Но всё люблю, мои поэты,
Фантазии волшебный мир
И, чуждым пламенем согретый,
Внимаю звуки ваших лир…
 
   Жалею, Дельвиг, что до меня дошло только одно из твоих писем, именно то, которое мне доставлено любезным Гнедичем вместе с девственной «Людмилою»{131}. Ты не довольно говоришь о себе и об друзьях наших. О путешествиях Кюхельбекера слышал я уж в Киеве. В твоем отсутствии сердце напоминало о тебе; об твоей музе – журналы. Ты все тот же – талант прекрасный и ленивый. Долго ли тебе шалить; долго ли тебе разменивать свой гений на серебряные четвертаки. Напиши поэму славную, только не четыре части дня и не четыре времени года – напиши своего «Монаха». Поэзия мрачная, богатырская, сильная, байроническая – твой истинный удел; умертви в себе ветхого человека – не убивай вдохновенного поэта.

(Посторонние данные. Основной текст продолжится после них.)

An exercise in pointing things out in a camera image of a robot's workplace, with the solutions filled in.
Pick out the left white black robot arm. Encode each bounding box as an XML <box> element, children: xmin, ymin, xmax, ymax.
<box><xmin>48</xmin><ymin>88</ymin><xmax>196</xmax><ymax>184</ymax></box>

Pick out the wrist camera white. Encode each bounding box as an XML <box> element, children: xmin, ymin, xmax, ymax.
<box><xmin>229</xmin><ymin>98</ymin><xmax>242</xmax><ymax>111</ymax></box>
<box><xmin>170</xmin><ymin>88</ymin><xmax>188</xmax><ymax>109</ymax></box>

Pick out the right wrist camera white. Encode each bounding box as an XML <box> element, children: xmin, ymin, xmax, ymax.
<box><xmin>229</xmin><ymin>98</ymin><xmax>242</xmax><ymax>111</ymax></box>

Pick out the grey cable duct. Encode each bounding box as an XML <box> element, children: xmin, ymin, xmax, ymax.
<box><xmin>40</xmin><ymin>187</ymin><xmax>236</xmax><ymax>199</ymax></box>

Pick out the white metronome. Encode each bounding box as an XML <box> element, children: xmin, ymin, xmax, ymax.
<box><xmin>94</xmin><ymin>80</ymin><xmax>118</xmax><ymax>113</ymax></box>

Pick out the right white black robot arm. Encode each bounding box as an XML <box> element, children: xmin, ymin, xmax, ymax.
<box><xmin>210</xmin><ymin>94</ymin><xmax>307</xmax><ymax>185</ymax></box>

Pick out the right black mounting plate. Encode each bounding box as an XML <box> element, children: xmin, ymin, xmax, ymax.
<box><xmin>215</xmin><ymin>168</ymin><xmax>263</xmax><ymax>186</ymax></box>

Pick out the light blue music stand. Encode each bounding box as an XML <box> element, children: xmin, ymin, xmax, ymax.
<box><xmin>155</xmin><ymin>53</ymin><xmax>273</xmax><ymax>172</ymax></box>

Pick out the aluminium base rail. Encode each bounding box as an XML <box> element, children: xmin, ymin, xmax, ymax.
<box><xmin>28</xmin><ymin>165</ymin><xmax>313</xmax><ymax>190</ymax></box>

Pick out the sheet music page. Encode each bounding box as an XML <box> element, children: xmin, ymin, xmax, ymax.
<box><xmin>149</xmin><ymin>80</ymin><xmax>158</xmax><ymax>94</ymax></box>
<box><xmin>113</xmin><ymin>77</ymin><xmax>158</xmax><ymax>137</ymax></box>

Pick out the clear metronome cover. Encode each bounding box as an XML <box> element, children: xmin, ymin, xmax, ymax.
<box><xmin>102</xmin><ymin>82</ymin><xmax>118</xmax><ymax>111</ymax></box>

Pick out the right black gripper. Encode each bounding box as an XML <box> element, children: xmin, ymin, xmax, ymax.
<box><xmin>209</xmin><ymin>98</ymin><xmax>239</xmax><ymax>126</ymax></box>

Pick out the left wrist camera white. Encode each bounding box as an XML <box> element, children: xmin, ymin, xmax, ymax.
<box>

Что до меня, моя радость, скажу тебе, что кончил я новую поэму «Кавказский пленник», которую надеюсь скоро вам прислать, – ты ею не совсем будешь доволен, и будешь прав. Еще скажу тебе, что у меня в голове бродят еще поэмы – но что теперь ничего не пишу; я перевариваю воспоминания и надеюсь набрать вскоре новые; чем нам и жить, душа моя, под старость нашей молодости, как не воспоминаниями?